The needed output is the run of lines below from the one containing "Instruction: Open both" through the one containing "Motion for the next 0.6", copied exactly and free of pictures.
DATA FOR THIS TASK Block Start
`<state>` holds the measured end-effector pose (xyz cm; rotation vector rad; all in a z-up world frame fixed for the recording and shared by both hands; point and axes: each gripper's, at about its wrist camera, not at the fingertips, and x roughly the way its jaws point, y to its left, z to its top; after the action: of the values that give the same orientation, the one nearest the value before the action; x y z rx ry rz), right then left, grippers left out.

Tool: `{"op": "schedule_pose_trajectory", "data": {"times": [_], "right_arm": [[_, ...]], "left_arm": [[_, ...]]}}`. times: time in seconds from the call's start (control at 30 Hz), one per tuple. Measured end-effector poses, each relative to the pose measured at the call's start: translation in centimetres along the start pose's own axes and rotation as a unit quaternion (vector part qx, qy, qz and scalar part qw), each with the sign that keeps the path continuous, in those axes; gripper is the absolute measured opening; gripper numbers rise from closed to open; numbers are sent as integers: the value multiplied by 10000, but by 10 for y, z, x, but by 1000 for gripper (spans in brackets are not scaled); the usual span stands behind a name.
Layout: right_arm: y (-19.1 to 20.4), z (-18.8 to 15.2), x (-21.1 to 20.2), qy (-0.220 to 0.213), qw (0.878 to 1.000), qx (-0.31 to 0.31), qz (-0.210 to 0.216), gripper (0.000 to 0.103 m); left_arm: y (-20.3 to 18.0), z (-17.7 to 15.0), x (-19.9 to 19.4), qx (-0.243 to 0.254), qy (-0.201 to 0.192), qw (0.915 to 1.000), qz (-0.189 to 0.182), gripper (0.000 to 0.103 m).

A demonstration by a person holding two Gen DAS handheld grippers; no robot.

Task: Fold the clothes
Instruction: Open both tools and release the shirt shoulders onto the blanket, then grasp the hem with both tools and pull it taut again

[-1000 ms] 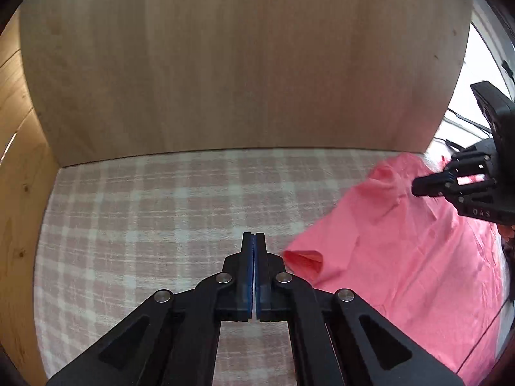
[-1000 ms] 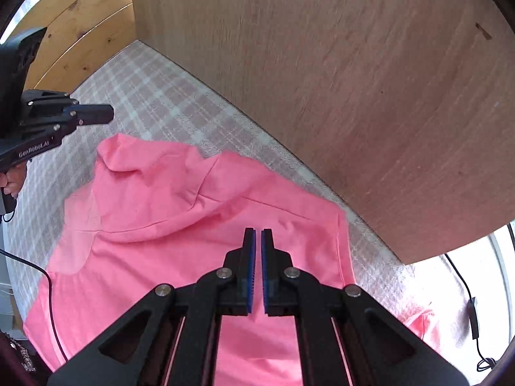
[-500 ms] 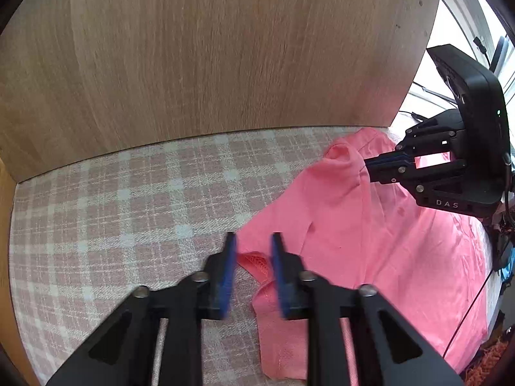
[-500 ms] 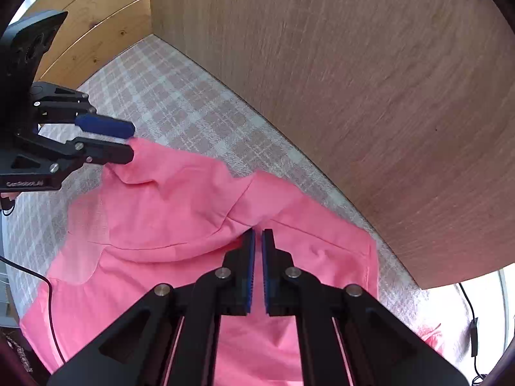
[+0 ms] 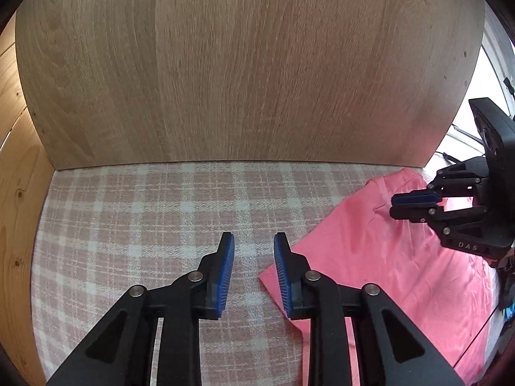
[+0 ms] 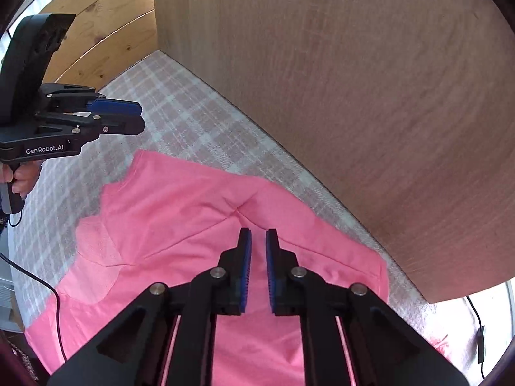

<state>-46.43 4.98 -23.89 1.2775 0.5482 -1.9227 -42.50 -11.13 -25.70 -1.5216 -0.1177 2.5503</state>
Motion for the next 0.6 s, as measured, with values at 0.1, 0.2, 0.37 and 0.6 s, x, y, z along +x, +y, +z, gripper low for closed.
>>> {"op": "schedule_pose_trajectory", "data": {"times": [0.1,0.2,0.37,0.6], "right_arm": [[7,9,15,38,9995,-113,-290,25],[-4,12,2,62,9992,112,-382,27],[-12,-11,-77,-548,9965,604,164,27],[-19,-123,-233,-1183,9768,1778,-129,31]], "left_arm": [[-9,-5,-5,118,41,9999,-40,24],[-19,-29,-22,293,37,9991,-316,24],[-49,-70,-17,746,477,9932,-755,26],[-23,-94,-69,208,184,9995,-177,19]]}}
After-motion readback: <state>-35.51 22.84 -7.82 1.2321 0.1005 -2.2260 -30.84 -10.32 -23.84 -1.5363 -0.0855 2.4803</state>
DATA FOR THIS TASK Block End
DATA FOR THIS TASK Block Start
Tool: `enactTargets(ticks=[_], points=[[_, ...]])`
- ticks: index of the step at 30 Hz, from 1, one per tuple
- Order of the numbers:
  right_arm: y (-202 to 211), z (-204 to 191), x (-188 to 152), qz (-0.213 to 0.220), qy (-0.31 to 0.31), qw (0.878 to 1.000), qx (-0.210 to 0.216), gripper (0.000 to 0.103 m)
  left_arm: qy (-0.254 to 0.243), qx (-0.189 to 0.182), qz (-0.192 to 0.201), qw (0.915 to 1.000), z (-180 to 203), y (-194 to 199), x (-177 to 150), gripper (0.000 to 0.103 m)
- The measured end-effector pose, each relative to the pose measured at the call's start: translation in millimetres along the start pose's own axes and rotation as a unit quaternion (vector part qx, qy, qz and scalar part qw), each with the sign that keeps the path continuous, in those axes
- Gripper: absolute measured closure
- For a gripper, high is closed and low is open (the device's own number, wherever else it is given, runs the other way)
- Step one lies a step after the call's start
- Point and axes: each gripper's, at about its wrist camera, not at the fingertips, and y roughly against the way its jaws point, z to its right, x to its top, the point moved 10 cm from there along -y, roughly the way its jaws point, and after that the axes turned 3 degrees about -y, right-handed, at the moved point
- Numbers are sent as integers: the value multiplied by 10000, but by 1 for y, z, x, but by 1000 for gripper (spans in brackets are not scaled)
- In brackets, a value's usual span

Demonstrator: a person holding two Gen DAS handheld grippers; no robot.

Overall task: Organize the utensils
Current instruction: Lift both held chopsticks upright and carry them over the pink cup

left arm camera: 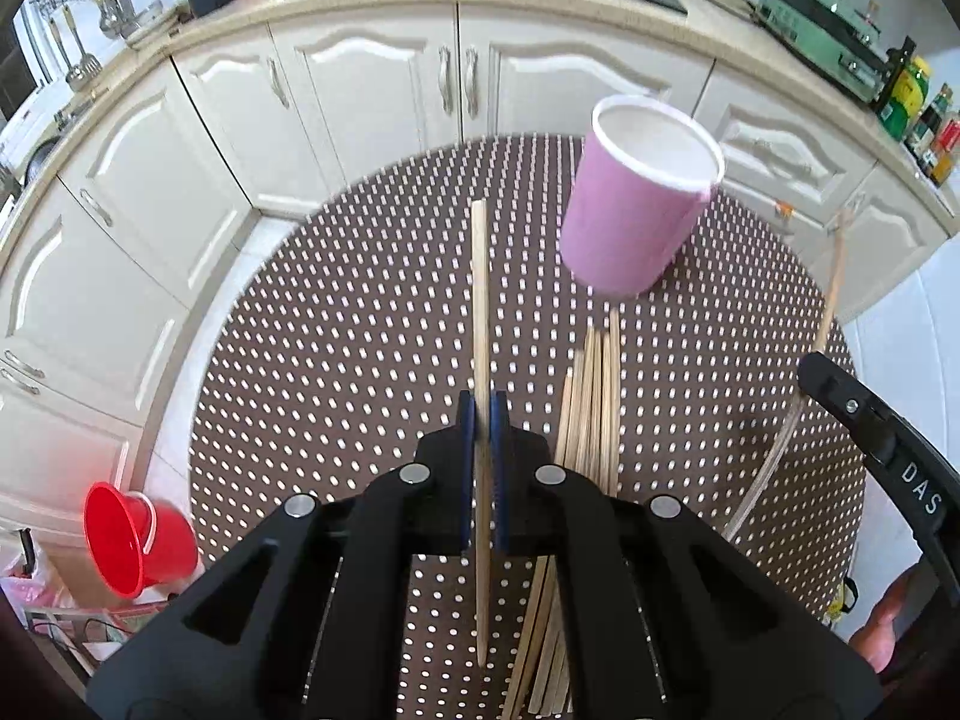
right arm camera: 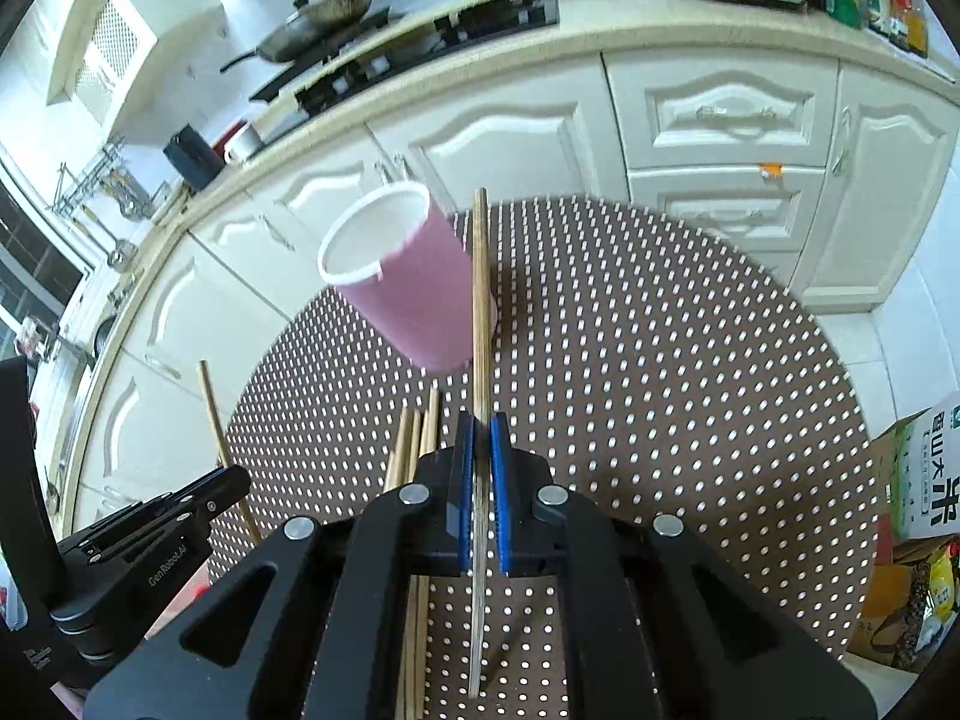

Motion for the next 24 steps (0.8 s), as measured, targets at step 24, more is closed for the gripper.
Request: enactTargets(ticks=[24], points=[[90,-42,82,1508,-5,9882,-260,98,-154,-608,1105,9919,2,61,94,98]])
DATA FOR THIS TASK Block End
- TASK ANSWER -
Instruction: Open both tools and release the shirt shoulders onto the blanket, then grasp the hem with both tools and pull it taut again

[-1000 ms] 
[-1000 ms] 
[-500 ms] 
[-500 ms] 
[+0 ms] 
[+0 ms] 

<state>-46.43 4.98 -23.89 1.2775 0.5482 -1.9227 -42.50 -11.13 -25.70 -1.5216 -0.1177 2.5503</state>
Motion for the next 0.6 s, as measured, with values at 0.1, 0.2, 0.37 and 0.6 s, x, y, z along +x, +y, +z, gripper low for closed.

The exercise asks for nothing more.